The trend in university enrolment over the past decade in Ontario has gone in one direction — up. In the first decade of this century, undergraduate enrolment in Ontario universities increased by 50 per cent. Enrolment has kept increasing since then. First year enrolment will rise three per cent this fall at University of Waterloo and 3.2 per cent at Wilfrid Laurier University. Across Ontario it is set to rise by 2.4 per cent.
Nor is Ontario unique. University enrolment is soaring across Canada, both in terms of actual student numbers and as a percentage of the overall population. Only 10 per cent of young Canadians attended university in 1980. Today 25 per cent of this vital demographic group is enrolled in university, according to the Association of Universities and Colleges of Canada. Where once universities were enclaves of the elite and wealthy, now they are open to all. Indeed, last fall and for the first time, more than one million undergraduate students were enrolled in Canadian universities.

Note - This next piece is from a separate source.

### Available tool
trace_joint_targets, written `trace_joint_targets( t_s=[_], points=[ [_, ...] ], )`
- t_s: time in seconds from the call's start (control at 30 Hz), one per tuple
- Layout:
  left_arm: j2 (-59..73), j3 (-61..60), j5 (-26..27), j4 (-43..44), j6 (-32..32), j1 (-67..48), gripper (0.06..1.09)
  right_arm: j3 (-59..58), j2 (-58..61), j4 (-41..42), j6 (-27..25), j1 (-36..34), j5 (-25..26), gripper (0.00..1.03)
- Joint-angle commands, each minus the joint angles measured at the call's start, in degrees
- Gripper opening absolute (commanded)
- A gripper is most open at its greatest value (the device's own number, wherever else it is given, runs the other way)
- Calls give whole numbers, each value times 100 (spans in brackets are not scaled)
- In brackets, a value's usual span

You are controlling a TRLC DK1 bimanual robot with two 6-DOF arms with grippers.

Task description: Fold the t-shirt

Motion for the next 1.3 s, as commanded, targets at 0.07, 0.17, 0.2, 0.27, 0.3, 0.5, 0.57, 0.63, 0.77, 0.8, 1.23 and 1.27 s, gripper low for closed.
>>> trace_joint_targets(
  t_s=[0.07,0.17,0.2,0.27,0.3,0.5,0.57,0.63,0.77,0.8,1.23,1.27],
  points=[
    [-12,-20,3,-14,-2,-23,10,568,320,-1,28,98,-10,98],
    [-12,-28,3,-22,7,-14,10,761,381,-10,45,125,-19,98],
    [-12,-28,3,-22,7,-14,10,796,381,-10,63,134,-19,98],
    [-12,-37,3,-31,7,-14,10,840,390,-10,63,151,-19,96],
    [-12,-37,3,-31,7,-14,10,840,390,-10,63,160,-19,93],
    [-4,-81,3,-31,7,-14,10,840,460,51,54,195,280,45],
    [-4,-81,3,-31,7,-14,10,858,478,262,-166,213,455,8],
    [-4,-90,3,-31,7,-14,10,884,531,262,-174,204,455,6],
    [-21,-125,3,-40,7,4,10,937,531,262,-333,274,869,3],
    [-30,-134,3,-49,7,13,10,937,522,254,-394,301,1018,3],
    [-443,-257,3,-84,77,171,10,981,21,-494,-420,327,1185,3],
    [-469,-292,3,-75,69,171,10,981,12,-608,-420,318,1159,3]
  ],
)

This is something to celebrate, not protest. In economic terms, a university degree pays handsomely for graduates. According to the Association of Universities and Colleges of Canada, university graduates, on average, earn $1.3 million more than a high school graduate over their working lives and $1 million more than a college graduate. More than four out of 10 university students graduate with no debt at all, while a third of those who have a debt owe less than $12,000. You couldn’t buy a new car for that.
While society as a whole benefits from the skills and talents of its university graduates, they gain spectacularly for their efforts. It’s only right that those graduates pay a healthy portion of their education costs rather than expecting neighbours without the degree to pay more or all of the bill. One of the more inane proposals of the Parti Quebecois in the just-ended Quebec provincial election was that university education should be free.
But any government that assumes the full cost of university education will have to find a lot of money somewhere. In these times of dangerously high deficits in many provinces, such as Ontario and Quebec, it’s difficult to see where that money would come from. Yes, the working world can seem a daunting, formidable place for many Ontario university students today. In the classrooms, they enjoy a pretty good deal. To their credit, most of these students appreciate this.